Hane has written some other history books, some of which deal with postwar Japanese history. His short history shows how differently he regards the story before and after the war. Before the war, whether we’re talking about prehistory, the days of the shogun, or the battles of WWII, all questions are essentially answered. After the war, however, mysteries still exist. Why did Japan become such an economic powerhouse? What is the relationship between Japanese corporations and yakuza?
This isn’t intellectual dishonesty; it’s a matter of perspective. From the point of a historian of recent events, bygone centuries have to stand as a pedestal upon which our own period must stand that we might view it. What’s amazing is that Hane has managed to look back so far, and tell the story in such detail. He’s not exactly consistent: each period has its own focus, based on what he thinks is the most significant arena of development. But overall, we get an amazing glimpse of how a student of history can trace lines of cause and event from the oldest available archaeological data to the present day without exhausting his or her mortal capacity.
I like the way that Hane affords himself a single sentence of punditry and commentary when he notes that the militarists and nationalists who led the charge into WWII and who sent soldiers to war sat safe in Tokyo while their soldiers die, as leaders during war almost always do.

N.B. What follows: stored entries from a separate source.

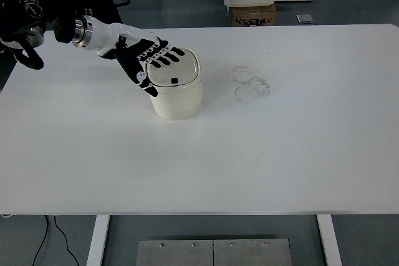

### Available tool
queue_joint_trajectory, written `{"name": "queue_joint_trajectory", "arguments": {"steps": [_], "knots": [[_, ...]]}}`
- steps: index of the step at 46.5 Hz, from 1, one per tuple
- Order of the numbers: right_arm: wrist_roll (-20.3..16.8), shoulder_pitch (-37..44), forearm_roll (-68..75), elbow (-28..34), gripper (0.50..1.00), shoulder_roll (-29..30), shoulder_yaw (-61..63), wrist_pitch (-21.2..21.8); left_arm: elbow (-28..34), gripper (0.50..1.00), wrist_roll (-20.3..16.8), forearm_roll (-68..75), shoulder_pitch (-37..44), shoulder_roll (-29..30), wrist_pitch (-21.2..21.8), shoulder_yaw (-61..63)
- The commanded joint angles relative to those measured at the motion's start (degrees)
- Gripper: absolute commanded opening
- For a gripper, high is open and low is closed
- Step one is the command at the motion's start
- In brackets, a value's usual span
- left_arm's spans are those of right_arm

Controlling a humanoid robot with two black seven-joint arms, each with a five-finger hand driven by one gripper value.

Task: Open trash can
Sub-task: 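Press the left hand's fingers onto the lid's front edge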

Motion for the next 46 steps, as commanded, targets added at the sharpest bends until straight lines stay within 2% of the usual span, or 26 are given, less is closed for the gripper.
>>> {"name": "queue_joint_trajectory", "arguments": {"steps": [1, 46], "knots": [[0.1, -0.1, 0.0, 0.0, 0.991, 0.0, 0.0, 0.0, 0.1, 1.000, 0.0, 1.3, -0.1, -0.2, 0.0, 0.1], [0.0, 0.0, -0.1, 0.0, 0.991, 0.0, 0.0, 0.0, 0.0, 1.000, 0.8, 1.5, 0.2, -3.2, 0.0, 0.3]]}}
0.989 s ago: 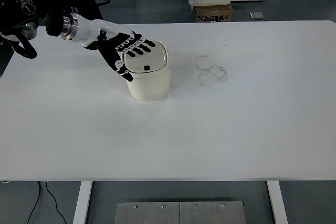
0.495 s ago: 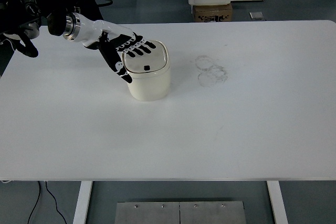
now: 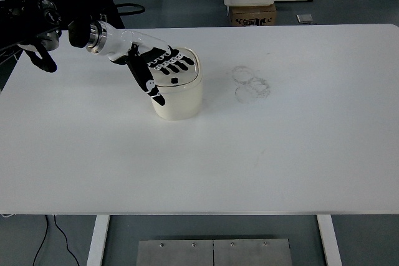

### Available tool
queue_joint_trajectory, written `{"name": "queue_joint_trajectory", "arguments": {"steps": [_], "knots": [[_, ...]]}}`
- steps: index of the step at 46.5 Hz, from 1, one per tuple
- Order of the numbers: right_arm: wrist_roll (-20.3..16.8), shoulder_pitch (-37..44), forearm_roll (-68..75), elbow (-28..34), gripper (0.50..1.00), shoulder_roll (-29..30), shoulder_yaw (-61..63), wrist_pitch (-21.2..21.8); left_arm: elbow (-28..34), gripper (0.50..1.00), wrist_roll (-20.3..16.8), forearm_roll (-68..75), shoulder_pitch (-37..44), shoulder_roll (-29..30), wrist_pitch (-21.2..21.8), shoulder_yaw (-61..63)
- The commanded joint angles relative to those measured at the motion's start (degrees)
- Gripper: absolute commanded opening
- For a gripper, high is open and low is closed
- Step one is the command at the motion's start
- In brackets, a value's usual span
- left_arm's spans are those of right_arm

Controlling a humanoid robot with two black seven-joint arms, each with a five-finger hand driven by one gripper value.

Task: Open trash can
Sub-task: 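Press the left hand's fingers onto the lid's front edge, then lift the lid upward with the left hand, flipping it open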

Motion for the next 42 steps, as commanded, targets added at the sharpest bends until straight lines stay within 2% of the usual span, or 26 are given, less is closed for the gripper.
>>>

And it’s interesting to see the way that many of those people and forces who led the nation into war managed to slip back into power once the war was over—although alliegences had changed (in line with the new Cold War) and progress had been made on issues such as suffrage for women.
One thing that’s missing from the book is a study of the environmental side of Japan’s history, which is a shame because Japan faces so many challenges that force it to walk an ecological tightrope that other industrialized nations have not been forced to.